Learn how a refrigeration system works
To all you people who are popping off about "It is just cheaper, not more efficient!", you might want to learn a bit about how a refrigeration system works before you open your mouth. It makes you look ignorant (or possibly just exposes what you are...)
The concept you are missing is called "Delta T". Heat flows from from hot to cold (that delta T or DT going forward) and it is pretty linear: the greater the DT, the greater the rate of heat flow.
Your standard refrigeration system (car AC, refrigerator, freezer, refrigerated air home cooling, etc) uses this principle twice: the first time, it heats the refrigerate significantly by compressing it, then it dumps the excess energy by allowing it to flow to the outside air (normally). The refrigerant is then cooled significantly by expanding it back to a gas. This cold refrigerant is now much cooler than air it is cooling, so the heat flows from the air (inside your car, your refrigerator or house) to the refrigerant which heats the refrigerant back up while cooling off what you are cooling.
Here is the rub: it takes ENERGY to compress that gas to make it hotter than the outside outside sink. The hotter your sink is, the MORE energy it takes to make the refrigeration system work.
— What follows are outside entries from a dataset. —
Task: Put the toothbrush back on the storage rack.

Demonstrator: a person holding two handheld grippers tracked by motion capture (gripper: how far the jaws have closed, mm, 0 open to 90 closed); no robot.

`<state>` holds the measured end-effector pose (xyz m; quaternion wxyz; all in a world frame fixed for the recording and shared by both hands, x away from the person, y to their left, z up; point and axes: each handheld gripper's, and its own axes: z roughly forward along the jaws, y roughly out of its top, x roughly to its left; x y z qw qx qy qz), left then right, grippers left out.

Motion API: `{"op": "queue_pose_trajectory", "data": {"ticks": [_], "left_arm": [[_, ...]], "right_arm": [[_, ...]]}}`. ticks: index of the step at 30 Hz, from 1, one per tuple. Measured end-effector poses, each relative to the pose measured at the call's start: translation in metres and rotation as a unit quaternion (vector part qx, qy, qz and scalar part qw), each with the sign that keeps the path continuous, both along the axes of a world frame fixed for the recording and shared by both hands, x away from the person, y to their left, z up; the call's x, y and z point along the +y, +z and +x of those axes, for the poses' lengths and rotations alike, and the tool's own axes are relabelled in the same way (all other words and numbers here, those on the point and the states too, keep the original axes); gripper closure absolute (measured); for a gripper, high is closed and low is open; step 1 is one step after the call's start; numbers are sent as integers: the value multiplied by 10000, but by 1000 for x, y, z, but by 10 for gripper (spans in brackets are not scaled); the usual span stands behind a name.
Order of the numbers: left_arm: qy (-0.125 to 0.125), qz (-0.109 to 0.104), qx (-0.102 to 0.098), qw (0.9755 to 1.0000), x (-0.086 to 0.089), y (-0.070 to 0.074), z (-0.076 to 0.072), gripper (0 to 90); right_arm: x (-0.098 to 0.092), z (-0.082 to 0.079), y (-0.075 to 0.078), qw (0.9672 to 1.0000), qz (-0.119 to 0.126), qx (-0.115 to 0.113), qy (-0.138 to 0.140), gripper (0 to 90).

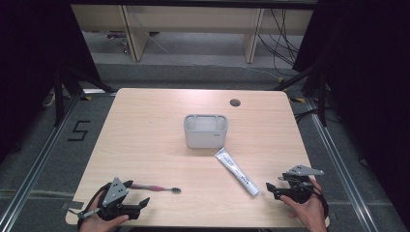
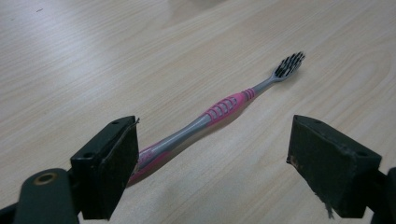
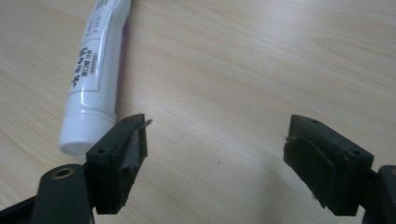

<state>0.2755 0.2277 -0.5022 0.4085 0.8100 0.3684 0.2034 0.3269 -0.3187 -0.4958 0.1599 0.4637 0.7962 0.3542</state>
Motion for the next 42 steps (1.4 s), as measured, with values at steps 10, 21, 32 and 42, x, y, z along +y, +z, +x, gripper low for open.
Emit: {"op": "queue_pose_trajectory", "data": {"ticks": [10,21,32,42], "left_arm": [[-174,179,-1,9997,1,2,1,159],[-450,319,-8,9985,-2,8,7,160],[-723,773,-132,9943,-8,9,15,250],[-1077,1216,61,9867,-11,11,31,403]], "right_arm": [[1,1,1,9999,-47,-77,101,253],[4,-2,5,9999,30,-117,34,260],[8,-3,6,9997,55,-168,150,269],[7,-11,8,9995,89,-279,125,276]]}}
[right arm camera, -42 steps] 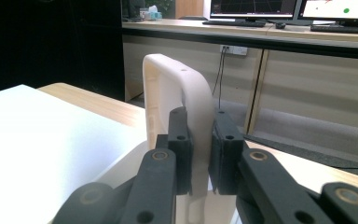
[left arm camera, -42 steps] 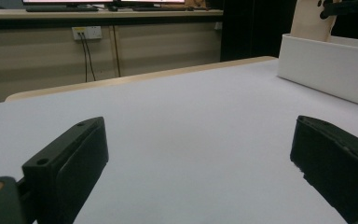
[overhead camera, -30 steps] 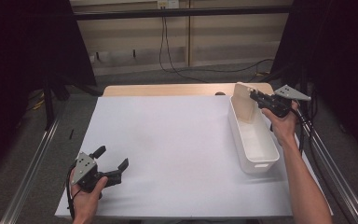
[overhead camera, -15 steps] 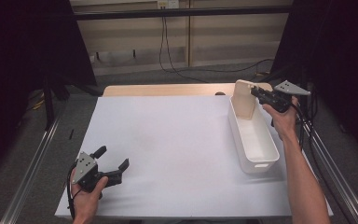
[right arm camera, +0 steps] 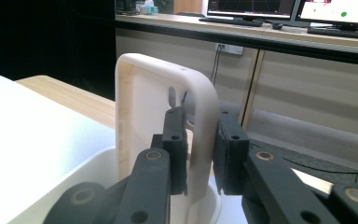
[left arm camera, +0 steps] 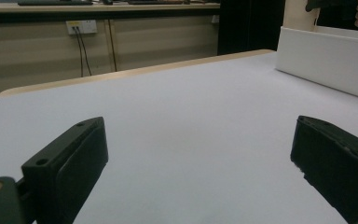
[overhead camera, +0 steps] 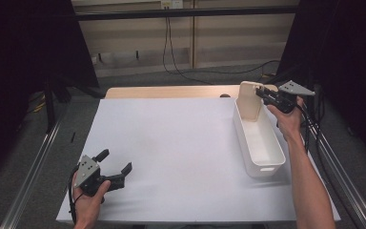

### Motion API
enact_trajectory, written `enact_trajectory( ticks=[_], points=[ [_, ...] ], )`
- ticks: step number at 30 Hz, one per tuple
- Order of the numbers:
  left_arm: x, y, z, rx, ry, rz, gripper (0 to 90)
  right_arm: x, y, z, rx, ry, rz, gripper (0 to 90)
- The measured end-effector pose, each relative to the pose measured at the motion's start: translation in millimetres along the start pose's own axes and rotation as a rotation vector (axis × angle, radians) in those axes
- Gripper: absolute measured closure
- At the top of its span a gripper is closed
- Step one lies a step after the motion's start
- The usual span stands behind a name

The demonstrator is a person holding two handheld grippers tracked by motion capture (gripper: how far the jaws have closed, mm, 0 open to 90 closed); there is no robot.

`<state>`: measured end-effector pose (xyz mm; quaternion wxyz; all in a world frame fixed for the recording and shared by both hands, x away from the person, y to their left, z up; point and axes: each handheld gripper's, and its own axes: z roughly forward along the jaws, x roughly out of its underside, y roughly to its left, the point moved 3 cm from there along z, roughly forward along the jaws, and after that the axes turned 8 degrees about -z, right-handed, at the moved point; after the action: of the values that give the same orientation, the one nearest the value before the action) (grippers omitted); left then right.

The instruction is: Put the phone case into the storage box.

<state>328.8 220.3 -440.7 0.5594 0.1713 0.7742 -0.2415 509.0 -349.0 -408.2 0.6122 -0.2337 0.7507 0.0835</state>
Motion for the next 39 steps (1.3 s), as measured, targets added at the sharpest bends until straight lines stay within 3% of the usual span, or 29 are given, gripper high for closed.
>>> enact_trajectory(
  ticks=[17, 20, 35, 39],
  points=[
    [0.7, 0.1, -0.2, -0.002, 0.0, 0.002, 3.9, 1.3, -4.0, 5.7, 0.034, 0.009, 0.002, 70.7],
    [0.7, 0.1, -0.4, -0.001, 0.0, 0.0, 3.9, 1.1, -4.5, 6.7, 0.046, 0.012, 0.004, 66.1],
    [0.9, 0.8, -0.3, -0.005, 0.004, 0.0, 3.9, 3.6, -6.9, 11.9, 0.06, 0.018, -0.012, 68.3],
    [0.8, 0.9, -0.2, -0.005, 0.003, 0.0, 3.9, 5.5, -7.5, 13.3, 0.064, 0.016, 0.005, 67.8]
  ],
)
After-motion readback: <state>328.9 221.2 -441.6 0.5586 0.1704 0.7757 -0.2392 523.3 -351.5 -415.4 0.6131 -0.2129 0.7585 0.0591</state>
When your sink is actually COOLER than your target temperature for what you are conditioning, you can move that energy with much less energy consumption.
One way to do this is to find a cooler heat sink. Geotherm systems do this by dumping the excess energy to the ground (via buried tubes) or to water sources like rivers or lakes. Trying to keep a house at 21C when it is 38C outside is MUCH easier if you are trying to dump the excess heat to a sink that is 13C. Running the AC system at night when it is only 18C (for example) is WAY better than trying to dump the heat to a 38C outside air even if it isn't quite as effective as dumping it to 13C ground.
So yes, there ARE real ENERGY savings by doing the heat dumping at night. The fact that you can also do it using CHEAPER electricity is also a very nice bonus.